5. Avoid layoffs if possible, even when the recession hits. Look beyond headcount reduction to strengthen your practice’s finances. Layoffs hurt productivity and morale. If you need to cut payroll costs, consider alternatives such as furloughs, reduced hours, or reduction or elimination of performance pay. Above all, be transparent with staff in advance about your need to reduce expenses. You might be amazed by the ideas they come up with, given the chance.
Resources to bolster your practice against recession
The AVMA has numerous tools to help you strengthen your practice before and during a recession. These include a market share calculator, marketing and social media materials, human resources materials covering everything from team building to payroll, and even a purchasing tool (AVMA Direct Connect) that includes real-time price comparisons for consumer pharmacies.
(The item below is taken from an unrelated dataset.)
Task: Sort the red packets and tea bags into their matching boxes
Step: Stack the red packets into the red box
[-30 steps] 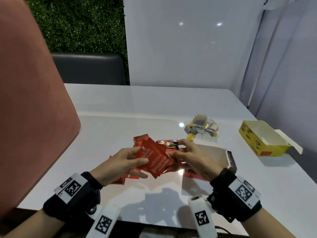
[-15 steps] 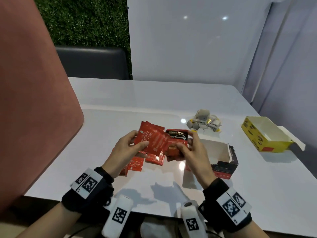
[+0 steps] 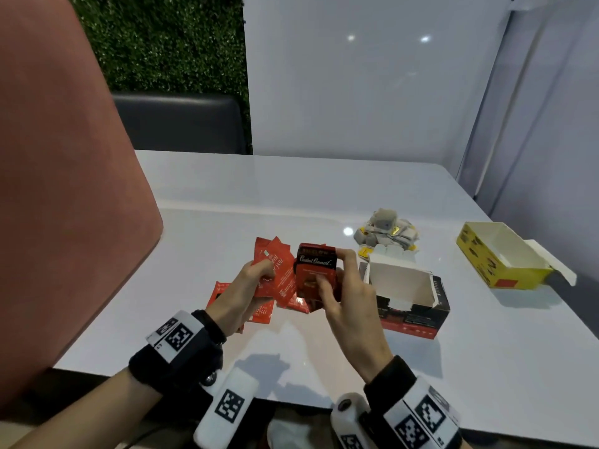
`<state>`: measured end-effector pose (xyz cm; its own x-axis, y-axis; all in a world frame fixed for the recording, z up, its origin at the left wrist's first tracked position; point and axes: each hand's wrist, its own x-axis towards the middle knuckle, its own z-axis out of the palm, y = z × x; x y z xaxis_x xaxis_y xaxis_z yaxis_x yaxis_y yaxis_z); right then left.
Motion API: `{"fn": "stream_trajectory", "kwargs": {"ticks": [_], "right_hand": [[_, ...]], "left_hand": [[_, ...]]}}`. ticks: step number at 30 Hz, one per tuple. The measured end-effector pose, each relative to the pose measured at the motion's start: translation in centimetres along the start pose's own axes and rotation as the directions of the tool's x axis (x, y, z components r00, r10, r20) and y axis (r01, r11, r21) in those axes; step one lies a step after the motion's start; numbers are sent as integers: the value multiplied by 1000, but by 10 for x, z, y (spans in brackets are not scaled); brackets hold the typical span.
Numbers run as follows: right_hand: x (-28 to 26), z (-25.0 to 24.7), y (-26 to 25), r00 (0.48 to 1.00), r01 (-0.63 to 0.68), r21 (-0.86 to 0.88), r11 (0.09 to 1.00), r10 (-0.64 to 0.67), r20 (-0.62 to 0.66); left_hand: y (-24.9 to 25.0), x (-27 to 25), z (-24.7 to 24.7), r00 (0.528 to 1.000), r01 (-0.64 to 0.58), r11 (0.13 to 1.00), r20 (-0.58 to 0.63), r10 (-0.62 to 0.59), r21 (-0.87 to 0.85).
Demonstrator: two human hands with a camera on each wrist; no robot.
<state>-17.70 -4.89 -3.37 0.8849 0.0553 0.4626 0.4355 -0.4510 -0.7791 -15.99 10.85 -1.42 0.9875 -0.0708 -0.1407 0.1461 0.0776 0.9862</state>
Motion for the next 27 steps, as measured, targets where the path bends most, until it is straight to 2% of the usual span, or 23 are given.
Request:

The newly redesigned AVMA website includes a dedicated practice management section and a personal finance section, too. Visit avma.org/PracticeManagement and avma.org/PersonalFinance.
The AVMA also has a growing library of business and financial CE on AVMA Axon. Check the financial health section at Axon for timely guidance on both practice and personal finances, including courses we offered at October’s AVMA Economic Summit.
If you’re an AVMA member, please don’t hesitate to reach out to me or any member of our economics team with questions. We have a huge variety of economic and practice data, and we love nothing more than to share it.
Economic indicators to monitor
AVMA’s economists recommend that veterinarians get in the habit of tracking four key economic indicators for signs of recession. You can do this very quickly on a daily basis. Just five to 10 minutes with your morning coffee will keep you informed.
1. Unemployment rate. Recently, the U.S. unemployment rate has been hovering near its 50-year low, which should be reassuring. What matters is change over time. If the unemployment rate rises quickly, that almost guarantees a recession has begun.
2. Yield curve inversion. Long-term investments normally earn higher interest than short-term. In a yield curve inversion, this is reversed. For example, a three-month U.S. Treasury bond may pay a higher rate of return than a 10-year bond. This means investors have low confidence in the economy. A yield curve inversion usually shows up well in advance of a recession, so there’s no need to panic. It can take as long as two years for a recession to develop after this happens.
3. University of Michigan Index of Consumer Sentiment. Consumer spending drives our economy. This monthly index tracks how confident consumers are that the economy is healthy. Look for long-term changes rather than one-month fluctuations—for example, a 15% year-over-year drop lasting for several months
4. Manufacturing sector Purchasing Managers Index (PMI). Each month, the Institute for Supply Management surveys its members, then aggregates the data on a scale of 1 to 100. If the PMI is 50 or above, manufacturing expanded that month. Below 50 indicates that the sector contracted. Manufacturing no longer drives the U.S. economy, so a dip in the PMI is not as significant as it used to be. Steep downturns are a sign of trouble, but not a guarantee that recession has arrived.
Remember: Recessions are normal, so don’t overreact to either positive or negative financial news. Stay informed, but don’t dwell on the negative. A relentless focus on streamlining your practice and achieving your goals is the best way to weather any downturn.
Matthew Salois, PhD, is chief economist and director of the Veterinary Economics Division at the AVMA.